Try it: Look through the entries for the string "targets" and copy every line where it shows up.

Data records
---

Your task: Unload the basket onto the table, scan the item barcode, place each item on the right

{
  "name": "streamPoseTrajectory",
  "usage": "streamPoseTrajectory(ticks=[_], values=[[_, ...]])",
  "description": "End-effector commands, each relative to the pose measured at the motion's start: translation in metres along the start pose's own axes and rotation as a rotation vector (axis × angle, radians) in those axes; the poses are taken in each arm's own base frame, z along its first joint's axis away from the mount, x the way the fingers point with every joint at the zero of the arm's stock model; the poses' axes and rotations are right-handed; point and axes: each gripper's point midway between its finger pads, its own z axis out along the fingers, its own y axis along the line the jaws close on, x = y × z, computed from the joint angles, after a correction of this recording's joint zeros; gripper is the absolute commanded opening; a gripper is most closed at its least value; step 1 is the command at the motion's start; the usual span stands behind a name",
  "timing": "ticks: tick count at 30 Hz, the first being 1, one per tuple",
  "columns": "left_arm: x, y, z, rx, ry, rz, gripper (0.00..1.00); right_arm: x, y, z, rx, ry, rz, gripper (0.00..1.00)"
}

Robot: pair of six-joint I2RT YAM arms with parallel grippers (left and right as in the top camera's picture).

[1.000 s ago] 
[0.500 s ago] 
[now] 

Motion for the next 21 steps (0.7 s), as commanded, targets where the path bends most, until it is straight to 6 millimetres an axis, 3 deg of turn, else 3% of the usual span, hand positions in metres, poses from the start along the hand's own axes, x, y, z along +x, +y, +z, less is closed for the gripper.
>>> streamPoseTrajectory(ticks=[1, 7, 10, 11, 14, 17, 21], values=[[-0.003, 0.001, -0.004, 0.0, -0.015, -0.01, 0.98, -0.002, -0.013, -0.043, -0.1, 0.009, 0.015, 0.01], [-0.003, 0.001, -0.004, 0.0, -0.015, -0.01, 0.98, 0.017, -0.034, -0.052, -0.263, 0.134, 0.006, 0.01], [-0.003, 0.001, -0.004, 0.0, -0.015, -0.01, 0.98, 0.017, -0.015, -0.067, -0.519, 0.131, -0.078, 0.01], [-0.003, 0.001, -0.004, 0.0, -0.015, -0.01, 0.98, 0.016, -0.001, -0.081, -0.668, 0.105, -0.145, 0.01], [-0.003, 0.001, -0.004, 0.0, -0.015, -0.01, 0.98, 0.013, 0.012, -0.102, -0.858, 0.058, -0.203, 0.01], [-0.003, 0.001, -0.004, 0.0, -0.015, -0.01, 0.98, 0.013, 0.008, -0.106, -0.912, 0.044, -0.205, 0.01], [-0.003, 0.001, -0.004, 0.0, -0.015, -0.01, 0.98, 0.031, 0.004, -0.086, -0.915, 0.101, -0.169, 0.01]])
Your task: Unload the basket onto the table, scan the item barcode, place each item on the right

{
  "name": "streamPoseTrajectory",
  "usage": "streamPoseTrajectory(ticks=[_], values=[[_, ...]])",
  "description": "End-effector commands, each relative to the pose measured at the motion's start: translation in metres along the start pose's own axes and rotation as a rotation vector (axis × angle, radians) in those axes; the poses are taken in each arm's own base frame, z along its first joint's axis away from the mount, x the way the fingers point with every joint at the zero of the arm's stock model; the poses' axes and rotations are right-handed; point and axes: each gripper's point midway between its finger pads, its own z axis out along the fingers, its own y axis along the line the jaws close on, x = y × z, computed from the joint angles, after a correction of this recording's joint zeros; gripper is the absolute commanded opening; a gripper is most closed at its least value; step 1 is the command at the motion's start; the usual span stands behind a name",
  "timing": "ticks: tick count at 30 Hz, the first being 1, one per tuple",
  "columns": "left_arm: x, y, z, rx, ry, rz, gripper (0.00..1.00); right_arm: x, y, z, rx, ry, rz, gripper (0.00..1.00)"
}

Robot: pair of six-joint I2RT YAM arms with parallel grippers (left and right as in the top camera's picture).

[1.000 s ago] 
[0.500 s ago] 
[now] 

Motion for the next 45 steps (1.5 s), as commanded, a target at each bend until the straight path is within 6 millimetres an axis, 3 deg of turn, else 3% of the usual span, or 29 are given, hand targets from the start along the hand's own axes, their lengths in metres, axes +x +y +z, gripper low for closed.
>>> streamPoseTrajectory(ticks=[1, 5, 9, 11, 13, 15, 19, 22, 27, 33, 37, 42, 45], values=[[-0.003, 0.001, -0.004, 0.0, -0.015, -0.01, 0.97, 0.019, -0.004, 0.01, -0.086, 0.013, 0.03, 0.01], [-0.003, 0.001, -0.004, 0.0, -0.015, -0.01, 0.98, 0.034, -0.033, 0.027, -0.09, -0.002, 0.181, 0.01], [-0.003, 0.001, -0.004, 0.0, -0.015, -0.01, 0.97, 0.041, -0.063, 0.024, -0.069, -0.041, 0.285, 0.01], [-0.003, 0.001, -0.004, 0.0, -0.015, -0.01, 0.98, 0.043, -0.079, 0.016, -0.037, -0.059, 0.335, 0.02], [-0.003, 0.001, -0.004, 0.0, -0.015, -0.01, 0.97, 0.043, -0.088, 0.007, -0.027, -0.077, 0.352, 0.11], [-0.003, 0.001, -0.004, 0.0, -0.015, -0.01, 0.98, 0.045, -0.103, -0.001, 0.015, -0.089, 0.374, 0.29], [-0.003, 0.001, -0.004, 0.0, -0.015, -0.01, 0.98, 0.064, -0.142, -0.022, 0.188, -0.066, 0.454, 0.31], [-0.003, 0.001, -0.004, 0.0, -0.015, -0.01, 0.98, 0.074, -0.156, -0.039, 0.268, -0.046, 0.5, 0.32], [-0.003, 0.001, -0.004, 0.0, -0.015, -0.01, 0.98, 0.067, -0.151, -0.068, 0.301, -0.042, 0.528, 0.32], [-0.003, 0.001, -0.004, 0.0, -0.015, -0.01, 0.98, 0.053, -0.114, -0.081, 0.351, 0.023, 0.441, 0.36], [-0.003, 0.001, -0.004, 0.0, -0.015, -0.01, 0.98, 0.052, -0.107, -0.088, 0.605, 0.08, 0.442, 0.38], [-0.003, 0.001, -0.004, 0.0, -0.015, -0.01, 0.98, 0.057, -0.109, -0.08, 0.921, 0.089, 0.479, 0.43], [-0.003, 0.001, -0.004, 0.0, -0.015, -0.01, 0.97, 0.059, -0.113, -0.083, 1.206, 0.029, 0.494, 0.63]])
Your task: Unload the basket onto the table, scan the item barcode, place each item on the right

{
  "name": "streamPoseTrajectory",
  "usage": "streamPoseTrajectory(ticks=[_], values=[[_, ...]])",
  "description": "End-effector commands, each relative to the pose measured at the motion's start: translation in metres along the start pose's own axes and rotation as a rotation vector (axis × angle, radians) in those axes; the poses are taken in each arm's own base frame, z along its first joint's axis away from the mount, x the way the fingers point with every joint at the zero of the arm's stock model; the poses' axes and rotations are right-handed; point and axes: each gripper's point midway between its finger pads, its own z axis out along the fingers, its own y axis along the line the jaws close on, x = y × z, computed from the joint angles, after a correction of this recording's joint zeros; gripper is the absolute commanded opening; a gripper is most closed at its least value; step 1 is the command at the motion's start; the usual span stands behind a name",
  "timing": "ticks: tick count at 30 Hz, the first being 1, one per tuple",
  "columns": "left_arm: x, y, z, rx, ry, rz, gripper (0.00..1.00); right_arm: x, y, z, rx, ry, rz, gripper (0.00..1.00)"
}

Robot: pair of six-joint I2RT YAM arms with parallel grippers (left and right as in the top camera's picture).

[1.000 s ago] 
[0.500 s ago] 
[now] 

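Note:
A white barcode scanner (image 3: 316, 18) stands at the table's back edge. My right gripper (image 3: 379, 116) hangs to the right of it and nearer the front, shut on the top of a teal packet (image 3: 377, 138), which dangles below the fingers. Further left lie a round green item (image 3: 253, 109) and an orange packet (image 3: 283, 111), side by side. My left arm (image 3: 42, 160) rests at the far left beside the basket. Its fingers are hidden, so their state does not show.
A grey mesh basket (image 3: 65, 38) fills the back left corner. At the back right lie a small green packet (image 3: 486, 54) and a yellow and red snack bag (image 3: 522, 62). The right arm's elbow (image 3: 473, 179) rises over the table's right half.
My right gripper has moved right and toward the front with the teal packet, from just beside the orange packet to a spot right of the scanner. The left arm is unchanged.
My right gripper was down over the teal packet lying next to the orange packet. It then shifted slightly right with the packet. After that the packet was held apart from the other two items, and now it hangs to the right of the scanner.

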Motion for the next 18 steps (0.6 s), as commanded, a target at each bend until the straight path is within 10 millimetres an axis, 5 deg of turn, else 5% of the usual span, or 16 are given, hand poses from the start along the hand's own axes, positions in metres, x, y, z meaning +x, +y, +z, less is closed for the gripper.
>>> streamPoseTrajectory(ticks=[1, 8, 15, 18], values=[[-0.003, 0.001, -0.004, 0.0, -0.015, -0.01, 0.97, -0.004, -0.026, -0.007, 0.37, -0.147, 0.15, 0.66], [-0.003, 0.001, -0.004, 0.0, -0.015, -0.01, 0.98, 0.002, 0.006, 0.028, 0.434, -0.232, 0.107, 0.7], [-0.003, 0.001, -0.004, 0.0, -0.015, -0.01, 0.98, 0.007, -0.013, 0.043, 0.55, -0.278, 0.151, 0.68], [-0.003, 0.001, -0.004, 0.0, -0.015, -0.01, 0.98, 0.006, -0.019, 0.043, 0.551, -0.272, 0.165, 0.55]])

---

Result of this exercise:
Motion for the next 21 steps (0.7 s), as commanded, targets where the path bends most, until it is straight to 6 millimetres an axis, 3 deg of turn, else 3% of the usual span, hand positions in metres, poses from the start along the hand's own axes, x, y, z along +x, +y, +z, less is closed for the gripper.
Motion for the next 45 steps (1.5 s), as commanded, a target at each bend until the straight path is within 6 millimetres an axis, 3 deg of turn, else 3% of the usual span, or 29 are given, hand targets from the start along the hand's own axes, their lengths in metres, axes +x +y +z, gripper low for closed.

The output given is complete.